**Recorded data**
Content starts

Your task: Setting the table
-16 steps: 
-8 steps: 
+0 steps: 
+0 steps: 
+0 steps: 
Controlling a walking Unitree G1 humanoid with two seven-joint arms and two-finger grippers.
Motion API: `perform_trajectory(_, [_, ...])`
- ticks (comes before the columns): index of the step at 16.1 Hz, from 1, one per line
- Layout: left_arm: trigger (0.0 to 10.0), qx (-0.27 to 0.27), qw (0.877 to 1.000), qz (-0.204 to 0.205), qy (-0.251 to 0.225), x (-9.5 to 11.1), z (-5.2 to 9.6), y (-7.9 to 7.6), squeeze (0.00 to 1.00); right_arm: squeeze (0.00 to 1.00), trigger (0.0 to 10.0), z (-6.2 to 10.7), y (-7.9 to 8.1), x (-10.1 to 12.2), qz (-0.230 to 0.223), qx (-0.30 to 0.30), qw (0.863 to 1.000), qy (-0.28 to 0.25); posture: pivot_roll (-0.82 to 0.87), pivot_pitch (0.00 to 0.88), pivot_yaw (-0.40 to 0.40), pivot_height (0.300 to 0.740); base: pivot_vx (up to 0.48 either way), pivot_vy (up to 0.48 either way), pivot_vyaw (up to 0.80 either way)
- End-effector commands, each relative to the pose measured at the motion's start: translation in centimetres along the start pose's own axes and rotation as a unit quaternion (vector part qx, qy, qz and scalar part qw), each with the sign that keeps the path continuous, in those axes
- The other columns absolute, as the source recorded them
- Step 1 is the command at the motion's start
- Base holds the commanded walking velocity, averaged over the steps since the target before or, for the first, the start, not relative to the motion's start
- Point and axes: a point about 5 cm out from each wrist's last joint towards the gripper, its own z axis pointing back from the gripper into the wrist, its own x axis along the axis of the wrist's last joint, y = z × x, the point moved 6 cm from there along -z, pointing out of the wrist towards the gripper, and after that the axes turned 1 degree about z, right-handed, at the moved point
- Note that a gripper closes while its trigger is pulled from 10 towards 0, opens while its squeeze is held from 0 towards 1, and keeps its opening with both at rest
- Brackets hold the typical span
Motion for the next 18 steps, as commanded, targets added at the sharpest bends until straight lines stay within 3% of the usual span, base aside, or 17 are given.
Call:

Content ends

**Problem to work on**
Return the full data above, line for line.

**Answer section**
Your task: Setting the table
-16 steps: 
-8 steps: 
+0 steps: 
+0 steps: 
+0 steps: 
Controlling a walking Unitree G1 humanoid with two seven-joint arms and two-finger grippers.
Motion API: `perform_trajectory(_, [_, ...])`
- ticks (comes before the columns): index of the step at 16.1 Hz, from 1, one per line
- Layout: left_arm: trigger (0.0 to 10.0), qx (-0.27 to 0.27), qw (0.877 to 1.000), qz (-0.204 to 0.205), qy (-0.251 to 0.225), x (-9.5 to 11.1), z (-5.2 to 9.6), y (-7.9 to 7.6), squeeze (0.00 to 1.00); right_arm: squeeze (0.00 to 1.00), trigger (0.0 to 10.0), z (-6.2 to 10.7), y (-7.9 to 8.1), x (-10.1 to 12.2), qz (-0.230 to 0.223), qx (-0.30 to 0.30), qw (0.863 to 1.000), qy (-0.28 to 0.25); posture: pivot_roll (-0.82 to 0.87), pivot_pitch (0.00 to 0.88), pivot_yaw (-0.40 to 0.40), pivot_height (0.300 to 0.740); base: pivot_vx (up to 0.48 either way), pivot_vy (up to 0.48 either way), pivot_vyaw (up to 0.80 either way)
- End-effector commands, each relative to the pose measured at the motion's start: translation in centimetres along the start pose's own axes and rotation as a unit quaternion (vector part qx, qy, qz and scalar part qw), each with the sign that keeps the path continuous, in those axes
- The other columns absolute, as the source recorded them
- Step 1 is the command at the motion's start
- Base holds the commanded walking velocity, averaged over the steps since the target before or, for the first, the start, not relative to the motion's start
- Point and axes: a point about 5 cm out from each wrist's last joint towards the gripper, its own z axis pointing back from the gripper into the wrist, its own x axis along the axis of the wrist's last joint, y = z × x, the point moved 6 cm from there along -z, pointing out of the wrist towards the gripper, and after that the axes turned 1 degree about z, right-handed, at the moved point
- Note that a gripper closes while its trigger is pulled from 10 towards 0, opens while its squeeze is held from 0 towards 1, and keeps its opening with both at rest
- Brackets hold the typical span
Motion for the next 18 steps, as commanded, targets added at the sharpest bends until straight lines stay within 3% of the usual span, base aside, or 17 are given.
Call:

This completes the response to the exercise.